With reference to fig. 1-6, a method for synchronously jacking a frame structure building comprises the following steps:

(1) jack preparation for first stroke:

the jack base 3 is placed on the bearing platform 202 on the upper part of the supporting platform 2, and the upper end surface of the jack hydraulic rod 4 is tightly contacted with the lower stress surface 102 of the frame structure 1;

(2) at the end of the first stroke, the first boss pad 501 is placed:

a jack hydraulic rod 4 jacks the frame structure 1 upwards under hydraulic control, a gap is formed between a boss 101 at the lower part of the frame structure 1 and a boss 201 at the upper part of the supporting platform 2, and a first boss cushion block 501 is arranged between the boss 101 at the lower part and the boss 201 at the upper part of the supporting platform 2;

(3) jack preparation for second stroke:

the jack hydraulic rod 4 retracts, and a first jack cushion block 601 is arranged between the upper end face of the jack hydraulic rod 4 and the lower stress surface 102 of the frame structure 1;

(4) at the end of the second stroke, the second boss block 502 is placed:

a jack hydraulic rod 4 jacks the frame structure 1 upwards under hydraulic control, a gap is formed between a boss 101 at the lower part of the frame structure 1 and a first boss cushion block 501, and a second boss cushion block 502 is arranged between the boss 101 at the lower part of the frame structure 1 and the first boss cushion block 501;

(5) jack preparation for third stroke:

the jack hydraulic rod 4 retracts, and a second jack cushion block 602 is arranged between the lower end face of the first jack cushion block 601 and the upper end face of the jack hydraulic rod 4;

(6) and the third stroke is finished, and the third boss cushion block 503 is put in:

a jack hydraulic rod 4 jacks the frame structure 1 upwards under hydraulic control, a gap is formed between a boss 101 at the lower part of the frame structure 1 and a second boss cushion block 502, and a third boss cushion block 503 is arranged between the boss 101 at the lower part of the frame structure 1 and the second boss cushion block 502;

repeating the above operations to reach the required jacking height.

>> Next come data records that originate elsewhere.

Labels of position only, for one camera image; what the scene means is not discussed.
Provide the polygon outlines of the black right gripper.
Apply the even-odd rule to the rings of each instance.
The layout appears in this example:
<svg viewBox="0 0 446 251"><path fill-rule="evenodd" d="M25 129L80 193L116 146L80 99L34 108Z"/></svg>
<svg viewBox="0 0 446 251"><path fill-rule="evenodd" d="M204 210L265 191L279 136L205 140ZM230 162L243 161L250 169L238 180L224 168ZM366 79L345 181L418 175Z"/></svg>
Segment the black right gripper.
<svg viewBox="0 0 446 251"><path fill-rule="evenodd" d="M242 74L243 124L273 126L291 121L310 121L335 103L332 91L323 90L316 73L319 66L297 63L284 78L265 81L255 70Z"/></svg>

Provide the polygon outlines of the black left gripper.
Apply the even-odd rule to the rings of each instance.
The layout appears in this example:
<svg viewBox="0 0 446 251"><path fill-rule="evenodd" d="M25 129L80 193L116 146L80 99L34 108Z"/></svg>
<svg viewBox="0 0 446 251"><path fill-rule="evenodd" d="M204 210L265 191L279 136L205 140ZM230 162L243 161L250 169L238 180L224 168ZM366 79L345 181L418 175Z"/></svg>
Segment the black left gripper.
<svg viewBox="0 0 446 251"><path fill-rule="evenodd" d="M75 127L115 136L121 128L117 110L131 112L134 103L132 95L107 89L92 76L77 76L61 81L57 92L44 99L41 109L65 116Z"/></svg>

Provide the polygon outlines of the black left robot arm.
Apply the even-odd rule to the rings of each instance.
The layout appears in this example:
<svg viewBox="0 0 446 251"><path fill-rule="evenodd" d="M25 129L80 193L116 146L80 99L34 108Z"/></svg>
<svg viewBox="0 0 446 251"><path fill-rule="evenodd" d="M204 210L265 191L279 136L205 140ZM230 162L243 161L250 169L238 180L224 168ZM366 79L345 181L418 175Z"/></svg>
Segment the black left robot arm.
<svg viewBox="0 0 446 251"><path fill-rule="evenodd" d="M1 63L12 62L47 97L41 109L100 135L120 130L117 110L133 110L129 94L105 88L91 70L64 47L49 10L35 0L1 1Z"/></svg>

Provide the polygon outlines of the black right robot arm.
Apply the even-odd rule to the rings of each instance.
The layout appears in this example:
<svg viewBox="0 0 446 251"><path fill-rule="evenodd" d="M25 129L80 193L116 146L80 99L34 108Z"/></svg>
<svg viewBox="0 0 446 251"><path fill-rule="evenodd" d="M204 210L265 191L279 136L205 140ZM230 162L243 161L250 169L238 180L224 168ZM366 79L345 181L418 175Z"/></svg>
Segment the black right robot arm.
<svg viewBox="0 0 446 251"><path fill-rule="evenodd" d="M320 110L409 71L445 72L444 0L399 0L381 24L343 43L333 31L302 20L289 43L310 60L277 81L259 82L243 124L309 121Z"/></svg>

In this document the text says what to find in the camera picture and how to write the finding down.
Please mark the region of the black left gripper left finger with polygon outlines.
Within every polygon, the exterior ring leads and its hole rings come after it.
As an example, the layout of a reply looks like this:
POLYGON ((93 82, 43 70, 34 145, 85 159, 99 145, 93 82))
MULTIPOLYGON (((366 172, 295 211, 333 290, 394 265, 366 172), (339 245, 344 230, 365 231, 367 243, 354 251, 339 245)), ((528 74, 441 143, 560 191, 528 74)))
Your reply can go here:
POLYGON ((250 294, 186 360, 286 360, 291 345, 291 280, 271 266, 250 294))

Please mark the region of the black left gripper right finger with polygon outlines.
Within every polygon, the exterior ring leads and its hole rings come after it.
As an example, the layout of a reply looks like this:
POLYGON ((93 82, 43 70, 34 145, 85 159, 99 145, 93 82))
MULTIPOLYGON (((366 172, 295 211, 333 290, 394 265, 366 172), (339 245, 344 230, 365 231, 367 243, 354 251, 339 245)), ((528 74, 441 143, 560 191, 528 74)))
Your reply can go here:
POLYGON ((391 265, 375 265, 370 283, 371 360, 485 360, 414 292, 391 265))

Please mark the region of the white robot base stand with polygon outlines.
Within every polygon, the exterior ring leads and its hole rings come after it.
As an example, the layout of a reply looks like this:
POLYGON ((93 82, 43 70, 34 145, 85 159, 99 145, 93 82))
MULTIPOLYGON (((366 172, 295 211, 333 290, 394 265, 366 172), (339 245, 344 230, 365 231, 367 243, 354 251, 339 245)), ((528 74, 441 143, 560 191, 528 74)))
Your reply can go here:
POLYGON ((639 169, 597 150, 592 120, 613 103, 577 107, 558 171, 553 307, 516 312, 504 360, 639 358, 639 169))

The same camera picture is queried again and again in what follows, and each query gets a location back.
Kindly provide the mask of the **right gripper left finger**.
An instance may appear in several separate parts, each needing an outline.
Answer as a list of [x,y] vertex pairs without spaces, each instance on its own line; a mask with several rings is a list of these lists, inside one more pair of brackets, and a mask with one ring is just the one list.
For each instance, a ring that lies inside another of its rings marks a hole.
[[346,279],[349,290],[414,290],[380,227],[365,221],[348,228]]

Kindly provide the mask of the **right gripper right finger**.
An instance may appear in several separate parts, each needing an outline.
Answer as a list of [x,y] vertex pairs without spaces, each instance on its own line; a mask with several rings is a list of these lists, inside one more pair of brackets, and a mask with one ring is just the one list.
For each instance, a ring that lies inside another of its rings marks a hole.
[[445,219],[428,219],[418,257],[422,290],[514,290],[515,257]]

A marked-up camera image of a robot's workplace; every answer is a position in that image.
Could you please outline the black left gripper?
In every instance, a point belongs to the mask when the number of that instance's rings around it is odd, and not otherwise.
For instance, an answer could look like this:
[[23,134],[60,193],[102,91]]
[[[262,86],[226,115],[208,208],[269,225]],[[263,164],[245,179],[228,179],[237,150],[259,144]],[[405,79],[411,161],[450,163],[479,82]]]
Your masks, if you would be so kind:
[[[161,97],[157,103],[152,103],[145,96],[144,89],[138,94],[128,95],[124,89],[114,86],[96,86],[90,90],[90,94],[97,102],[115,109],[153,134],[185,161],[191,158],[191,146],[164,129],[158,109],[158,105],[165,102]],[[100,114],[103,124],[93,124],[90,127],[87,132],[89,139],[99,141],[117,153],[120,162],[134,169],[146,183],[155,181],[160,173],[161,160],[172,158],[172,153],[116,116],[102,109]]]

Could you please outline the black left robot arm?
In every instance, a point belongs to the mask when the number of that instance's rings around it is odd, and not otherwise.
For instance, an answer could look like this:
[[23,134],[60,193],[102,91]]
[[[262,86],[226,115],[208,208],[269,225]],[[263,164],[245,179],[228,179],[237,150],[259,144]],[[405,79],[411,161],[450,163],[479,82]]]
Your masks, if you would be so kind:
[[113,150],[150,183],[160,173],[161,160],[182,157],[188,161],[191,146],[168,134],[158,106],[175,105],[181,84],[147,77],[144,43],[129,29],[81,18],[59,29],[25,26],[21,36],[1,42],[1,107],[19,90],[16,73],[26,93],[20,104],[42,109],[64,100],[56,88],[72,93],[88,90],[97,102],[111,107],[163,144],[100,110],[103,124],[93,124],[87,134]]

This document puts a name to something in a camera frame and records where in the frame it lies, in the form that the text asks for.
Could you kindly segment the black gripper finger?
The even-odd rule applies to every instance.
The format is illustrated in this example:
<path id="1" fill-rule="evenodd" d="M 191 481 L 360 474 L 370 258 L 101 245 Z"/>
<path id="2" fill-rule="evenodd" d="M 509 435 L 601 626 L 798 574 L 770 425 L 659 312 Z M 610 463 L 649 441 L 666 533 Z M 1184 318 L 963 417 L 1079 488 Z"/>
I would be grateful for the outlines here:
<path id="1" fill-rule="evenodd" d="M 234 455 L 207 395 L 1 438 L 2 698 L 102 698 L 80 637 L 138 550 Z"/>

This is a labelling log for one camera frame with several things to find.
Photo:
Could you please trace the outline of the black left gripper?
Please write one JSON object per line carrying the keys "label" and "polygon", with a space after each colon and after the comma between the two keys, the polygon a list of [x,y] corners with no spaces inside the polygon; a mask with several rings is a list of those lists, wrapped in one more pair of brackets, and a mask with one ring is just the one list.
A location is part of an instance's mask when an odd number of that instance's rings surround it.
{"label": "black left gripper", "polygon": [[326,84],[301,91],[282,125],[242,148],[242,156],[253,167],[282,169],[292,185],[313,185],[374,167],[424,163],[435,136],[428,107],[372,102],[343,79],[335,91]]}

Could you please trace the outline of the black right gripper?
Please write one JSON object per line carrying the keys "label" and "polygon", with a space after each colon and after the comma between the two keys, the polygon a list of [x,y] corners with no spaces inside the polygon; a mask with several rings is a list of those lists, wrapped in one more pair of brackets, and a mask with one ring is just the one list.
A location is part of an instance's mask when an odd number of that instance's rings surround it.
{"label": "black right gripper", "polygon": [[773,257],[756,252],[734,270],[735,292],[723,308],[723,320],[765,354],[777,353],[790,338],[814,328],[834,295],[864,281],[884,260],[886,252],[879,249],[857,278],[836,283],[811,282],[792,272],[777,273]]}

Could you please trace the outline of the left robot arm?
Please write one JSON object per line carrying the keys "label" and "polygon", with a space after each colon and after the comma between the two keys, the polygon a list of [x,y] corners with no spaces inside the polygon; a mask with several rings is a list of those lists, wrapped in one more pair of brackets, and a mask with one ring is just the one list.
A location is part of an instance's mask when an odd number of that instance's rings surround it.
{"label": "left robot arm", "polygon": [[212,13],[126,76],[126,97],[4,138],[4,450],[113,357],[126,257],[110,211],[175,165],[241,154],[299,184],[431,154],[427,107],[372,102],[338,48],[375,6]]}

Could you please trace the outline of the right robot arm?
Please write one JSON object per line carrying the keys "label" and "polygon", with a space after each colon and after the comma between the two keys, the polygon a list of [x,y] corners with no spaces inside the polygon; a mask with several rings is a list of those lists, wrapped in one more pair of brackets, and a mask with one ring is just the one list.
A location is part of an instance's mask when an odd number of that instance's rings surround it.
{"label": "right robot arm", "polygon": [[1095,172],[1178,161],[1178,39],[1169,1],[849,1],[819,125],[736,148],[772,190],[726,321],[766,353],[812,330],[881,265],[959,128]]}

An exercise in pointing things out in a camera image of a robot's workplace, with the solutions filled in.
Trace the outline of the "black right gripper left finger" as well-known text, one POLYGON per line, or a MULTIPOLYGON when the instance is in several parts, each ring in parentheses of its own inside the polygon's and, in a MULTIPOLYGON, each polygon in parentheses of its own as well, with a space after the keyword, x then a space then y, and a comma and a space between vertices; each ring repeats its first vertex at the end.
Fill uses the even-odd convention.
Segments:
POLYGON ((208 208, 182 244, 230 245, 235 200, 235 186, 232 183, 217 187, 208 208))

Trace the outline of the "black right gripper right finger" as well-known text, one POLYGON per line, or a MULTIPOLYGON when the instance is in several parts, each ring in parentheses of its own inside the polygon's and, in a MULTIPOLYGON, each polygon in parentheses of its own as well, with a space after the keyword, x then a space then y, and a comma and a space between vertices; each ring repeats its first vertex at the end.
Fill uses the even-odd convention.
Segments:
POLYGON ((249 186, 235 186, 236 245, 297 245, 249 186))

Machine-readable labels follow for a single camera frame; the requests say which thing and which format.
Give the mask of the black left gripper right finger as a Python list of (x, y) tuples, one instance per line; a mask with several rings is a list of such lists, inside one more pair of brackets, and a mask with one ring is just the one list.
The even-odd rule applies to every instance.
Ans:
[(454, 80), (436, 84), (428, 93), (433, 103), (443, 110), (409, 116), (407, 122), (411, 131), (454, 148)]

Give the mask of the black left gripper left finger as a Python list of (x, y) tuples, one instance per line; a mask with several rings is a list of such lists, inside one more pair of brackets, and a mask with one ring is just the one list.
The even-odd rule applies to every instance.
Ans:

As a preferred embodiment of the present embodiment, the lower force-bearing surface 102 of the frame structure 1 is provided with a sliding groove 103.

As a preferred embodiment of this embodiment, the two ends of the jack pad block are respectively and fixedly provided with the first connecting plate 7, and the first connecting plates 7 between the adjacent jack pad blocks are fixedly connected through bolts.

As a preferred embodiment of this embodiment, the upper first connecting plate 7 of the first jack block 601 is slidably connected to the sliding groove 103.

As a preferred embodiment of this embodiment, the two ends of the boss cushion block are fixedly provided with the second connecting plates 8, and the second connecting plates 8 between the adjacent jack cushion blocks are fixedly connected through bolts.

As a preferred embodiment of this embodiment, the hydraulic control system of the jack hydraulic rod 4 is centrally controlled by a computer, so as to ensure that the strokes of the jack hydraulic rods 4 are consistent.

As a preferred embodiment of the present embodiment, the jack is symmetrically disposed on two sides of the upper boss 201 of the supporting platform 2.

The present invention and its embodiments have been described above, and the description is not intended to be limiting, and the drawings are only one embodiment of the present invention, and the actual structure is not limited thereto. In summary, those skilled in the art should appreciate that they can readily use the disclosed conception and specific embodiments as a basis for designing or modifying other structures for carrying out the same purposes of the present invention without departing from the spirit and scope of the invention as defined by the appended claims.